Time Series

Why take this course?
🌐 Master Time Series with Dr. Mohd Saifi Anwar's "Valuation of Time Series: Advanced" 📊
Course Introduction 🚀
Time marches on, and with it come changes that shape our world in countless ways. From politics to economics, and from social dynamics to business trends, time series analysis is a crucial tool for understanding and forecasting the rhythm of these shifts. In Dr. Mohd Saifi Anwar's course, you'll dive deep into the realm of time series to unlock the secrets behind historical data patterns and their predictive power.
What is Time Series? 📈
Definition: Time series refers to the statistical analysis of data points collected over intervals of time. These data can be daily, weekly, monthly, quarterly, or yearly, providing a chronological insight into various phenomena.
Two Types of Variables: In time series, we focus on two types of variables - Discrete Time Series and Continuous Time Series.
The Importance of Time-Series Analysis 📊
- Understanding Past Transactions: Time series data allows us to visualize past trends, helping us make informed decisions.
- Forecasting and Planning: By analyzing patterns over time, we can predict future events with greater accuracy.
- Evaluation of Current Achievement: Time series provides a benchmark for assessing current performance relative to historical data.
- Making Comparative Studies: It enables us to compare different scenarios or entities across various points in time.
Causes of Variations in Time-Series Data 🌀
Variations Arise Due To:
- Period: Long-term changes due to time.
- Nature: The inherent characteristics of the variables.
- Causes of Creation: External factors influencing the data, such as economic policies or technological advancements.
- Regularities: Predictable patterns within the data, including seasonal and cyclical effects.
Components of Time Series 🔍
- Long Term or Secular Trend: Long-lasting shifts in the overall direction of the time series.
- Short-time Oscillation:
- Seasonal Variations: Predictable patterns occurring over a short period, like quarterly or annually.
- Cyclical Fluctuations: Patterns that repeat over longer periods but are shorter than the secular trend.
- Irregular or Random Fluctuations: Unpredictable changes in data, which can be episodic or accidental.
Analysis of Time-series 🧐
- Mathematical Models: Understanding the two main models - Multiplicative Model and Additive Model.

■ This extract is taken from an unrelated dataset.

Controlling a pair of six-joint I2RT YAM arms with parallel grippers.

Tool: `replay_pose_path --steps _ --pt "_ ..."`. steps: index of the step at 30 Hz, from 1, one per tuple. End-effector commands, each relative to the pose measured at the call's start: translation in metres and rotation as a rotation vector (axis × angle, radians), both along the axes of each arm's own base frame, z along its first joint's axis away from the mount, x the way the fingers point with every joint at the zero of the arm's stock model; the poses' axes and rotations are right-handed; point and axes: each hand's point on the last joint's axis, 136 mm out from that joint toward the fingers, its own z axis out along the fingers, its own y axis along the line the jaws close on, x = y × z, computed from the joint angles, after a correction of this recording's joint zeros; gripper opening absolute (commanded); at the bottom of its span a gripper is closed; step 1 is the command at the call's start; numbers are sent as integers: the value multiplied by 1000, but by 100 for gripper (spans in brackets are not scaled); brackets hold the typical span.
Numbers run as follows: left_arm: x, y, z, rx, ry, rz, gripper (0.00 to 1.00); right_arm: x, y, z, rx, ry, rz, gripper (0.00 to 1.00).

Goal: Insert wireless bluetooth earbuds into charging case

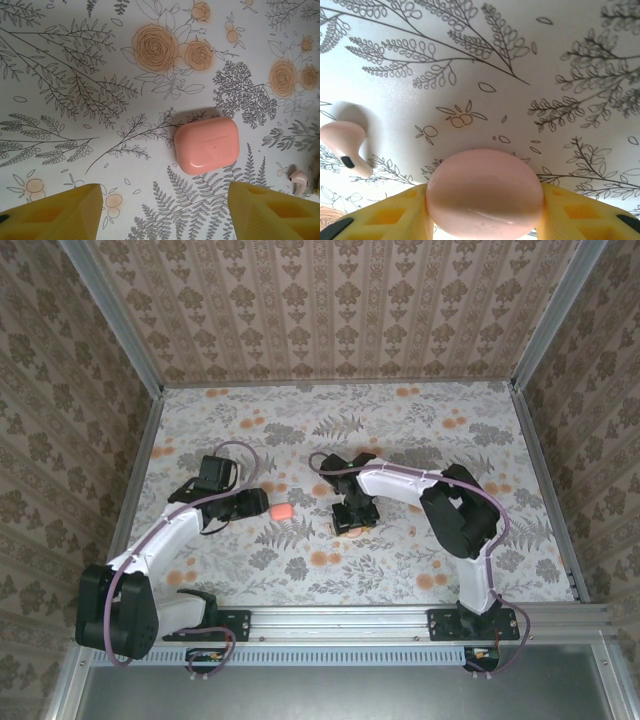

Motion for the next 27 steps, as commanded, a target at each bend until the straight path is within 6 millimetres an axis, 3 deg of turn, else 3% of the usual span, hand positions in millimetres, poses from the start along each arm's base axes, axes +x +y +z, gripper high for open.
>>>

- O = T x S x C x I for Multiplicative (where O is the original data, T is the trend, S is seasonality, C is cyclical variations, and I is irregular movements).
- O = T + S + C + I for Additive.
Measurement of Secular Trend 📊
Several methods to measure the secular trend include:
- Free hand curve method
- Semi-Average method
- Moving Average method
- Method of Least Squares
Some Important Practical for Revision 📚
To wrap up, this course will provide you with the essential tools and knowledge to master time series analysis. With a blend of theoretical understanding and practical applications, you'll be well-equipped to interpret complex datasets and make data-driven decisions.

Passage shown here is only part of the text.